+++ COLLECTED DATA

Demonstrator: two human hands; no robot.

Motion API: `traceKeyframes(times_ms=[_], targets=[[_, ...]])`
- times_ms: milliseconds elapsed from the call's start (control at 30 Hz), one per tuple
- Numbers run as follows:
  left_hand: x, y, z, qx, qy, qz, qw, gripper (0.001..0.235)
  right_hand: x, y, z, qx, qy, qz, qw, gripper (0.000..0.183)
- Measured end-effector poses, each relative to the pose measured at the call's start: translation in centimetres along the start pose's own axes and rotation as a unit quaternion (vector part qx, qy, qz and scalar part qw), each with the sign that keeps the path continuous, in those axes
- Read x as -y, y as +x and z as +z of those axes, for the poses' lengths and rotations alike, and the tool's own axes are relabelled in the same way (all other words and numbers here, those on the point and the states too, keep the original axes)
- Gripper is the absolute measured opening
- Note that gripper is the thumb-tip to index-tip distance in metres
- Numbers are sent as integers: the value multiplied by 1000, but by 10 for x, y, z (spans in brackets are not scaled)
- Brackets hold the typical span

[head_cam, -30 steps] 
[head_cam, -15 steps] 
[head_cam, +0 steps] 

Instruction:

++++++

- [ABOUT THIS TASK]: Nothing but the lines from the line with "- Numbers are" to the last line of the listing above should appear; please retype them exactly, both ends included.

- [EXPECTED ANSWER]:
- Numbers are sent as integers: the value multiplied by 1000, but by 10 for x, y, z (spans in brackets are not scaled)
- Brackets hold the typical span

[head_cam, -30 steps] 
[head_cam, -15 steps] 
[head_cam, +0 steps] 

Instruction:

The full output has already been given.